**Your task**
Take each line of the listing that has the string "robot" and report it.

=== The data ===

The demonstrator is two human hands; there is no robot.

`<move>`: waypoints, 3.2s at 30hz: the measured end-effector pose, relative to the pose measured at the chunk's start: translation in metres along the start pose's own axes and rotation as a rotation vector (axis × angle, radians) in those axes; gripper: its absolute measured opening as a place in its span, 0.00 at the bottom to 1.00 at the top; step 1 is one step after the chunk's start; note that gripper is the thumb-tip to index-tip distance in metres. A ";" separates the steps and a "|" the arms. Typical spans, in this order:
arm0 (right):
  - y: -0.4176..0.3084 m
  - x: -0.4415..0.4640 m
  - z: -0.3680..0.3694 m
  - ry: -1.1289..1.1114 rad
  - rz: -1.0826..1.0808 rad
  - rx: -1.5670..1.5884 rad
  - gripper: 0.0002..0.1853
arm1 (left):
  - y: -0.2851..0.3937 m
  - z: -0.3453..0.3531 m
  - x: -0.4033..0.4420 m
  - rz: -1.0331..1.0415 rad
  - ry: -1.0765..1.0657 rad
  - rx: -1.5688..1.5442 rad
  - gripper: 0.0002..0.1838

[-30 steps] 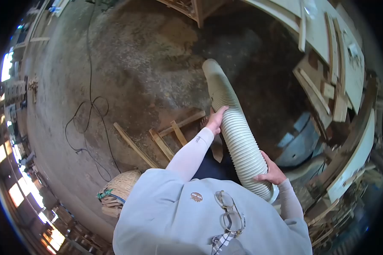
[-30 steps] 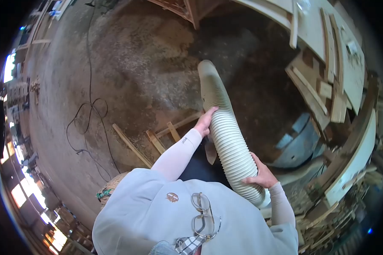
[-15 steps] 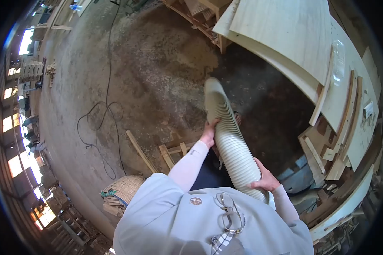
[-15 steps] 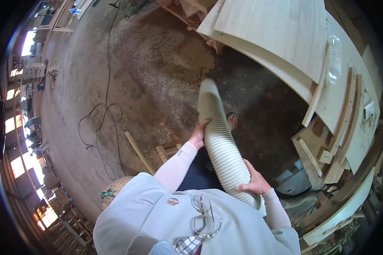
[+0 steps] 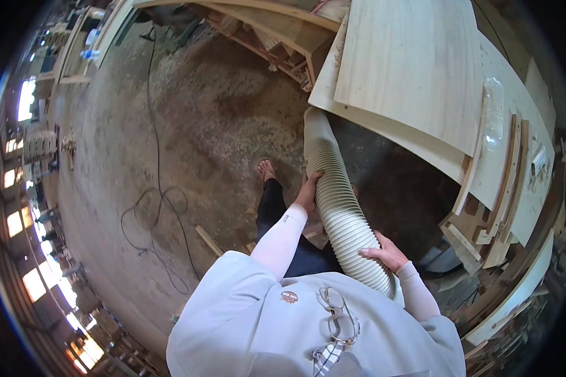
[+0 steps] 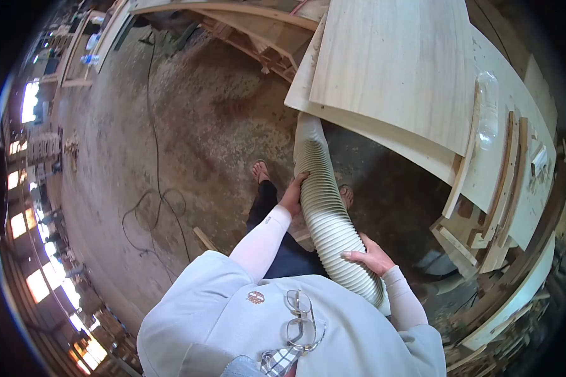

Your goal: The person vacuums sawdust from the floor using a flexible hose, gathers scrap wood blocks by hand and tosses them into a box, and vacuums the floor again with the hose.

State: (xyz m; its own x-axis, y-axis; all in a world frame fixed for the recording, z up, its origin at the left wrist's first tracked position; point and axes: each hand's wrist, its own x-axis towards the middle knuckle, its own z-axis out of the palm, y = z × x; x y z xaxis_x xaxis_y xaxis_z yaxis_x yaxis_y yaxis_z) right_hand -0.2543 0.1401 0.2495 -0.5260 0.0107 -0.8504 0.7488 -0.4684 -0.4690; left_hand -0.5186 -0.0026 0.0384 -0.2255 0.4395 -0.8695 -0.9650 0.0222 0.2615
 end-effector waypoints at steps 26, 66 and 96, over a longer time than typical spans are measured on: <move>-0.292 0.291 0.207 -0.066 0.055 -0.114 0.60 | 0.425 -0.107 0.089 -0.074 -0.148 -0.102 0.41; -0.429 0.531 0.297 0.015 0.203 -0.233 0.53 | 0.669 -0.207 0.267 -0.221 -0.085 0.051 0.53; -0.119 0.229 0.305 0.149 0.249 0.127 0.65 | 0.328 -0.167 0.090 -0.288 0.036 0.498 0.43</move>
State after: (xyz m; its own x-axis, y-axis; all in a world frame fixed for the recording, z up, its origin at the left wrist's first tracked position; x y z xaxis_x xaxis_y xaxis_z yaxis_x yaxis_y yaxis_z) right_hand -0.5870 -0.0712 0.1837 -0.2609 0.0064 -0.9653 0.7861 -0.5790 -0.2163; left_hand -0.8784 -0.1060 -0.0243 0.0245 0.3220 -0.9464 -0.8104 0.5607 0.1698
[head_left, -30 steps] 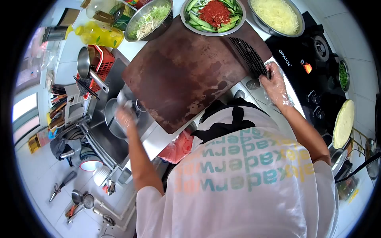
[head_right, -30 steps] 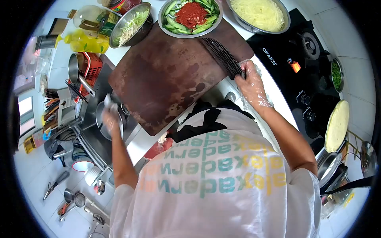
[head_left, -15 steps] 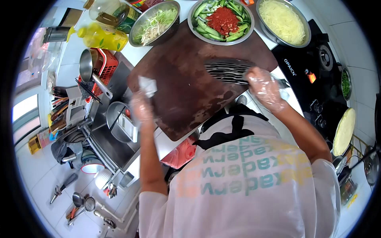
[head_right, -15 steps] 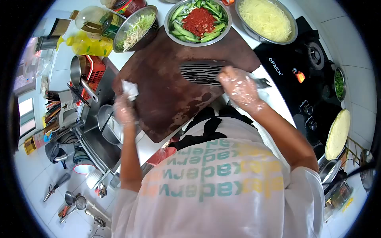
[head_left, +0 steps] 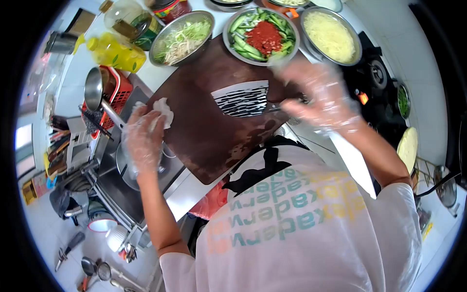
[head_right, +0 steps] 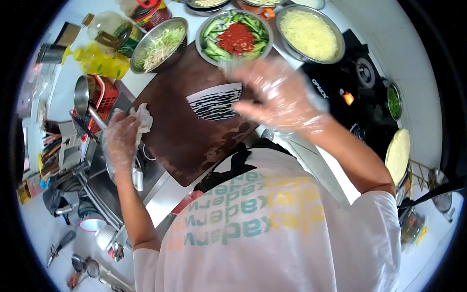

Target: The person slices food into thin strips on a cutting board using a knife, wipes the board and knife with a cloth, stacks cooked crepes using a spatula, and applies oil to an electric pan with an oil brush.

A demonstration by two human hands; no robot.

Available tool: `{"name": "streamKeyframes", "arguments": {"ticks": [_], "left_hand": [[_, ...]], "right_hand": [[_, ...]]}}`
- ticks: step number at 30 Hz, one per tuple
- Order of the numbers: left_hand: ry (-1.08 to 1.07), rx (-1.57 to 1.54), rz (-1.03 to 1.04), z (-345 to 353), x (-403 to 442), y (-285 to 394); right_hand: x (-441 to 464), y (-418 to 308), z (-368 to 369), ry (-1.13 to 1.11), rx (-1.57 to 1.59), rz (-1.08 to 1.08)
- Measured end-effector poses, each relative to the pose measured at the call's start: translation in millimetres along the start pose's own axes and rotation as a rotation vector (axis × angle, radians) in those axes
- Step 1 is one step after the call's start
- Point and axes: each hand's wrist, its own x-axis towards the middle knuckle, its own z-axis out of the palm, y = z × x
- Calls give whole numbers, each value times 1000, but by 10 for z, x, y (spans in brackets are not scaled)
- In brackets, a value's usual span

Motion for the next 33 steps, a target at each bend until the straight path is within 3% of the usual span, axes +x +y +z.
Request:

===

**Written answer**
The demonstrator is two human hands; there is no robot.
A demonstration by two human hands; no robot.

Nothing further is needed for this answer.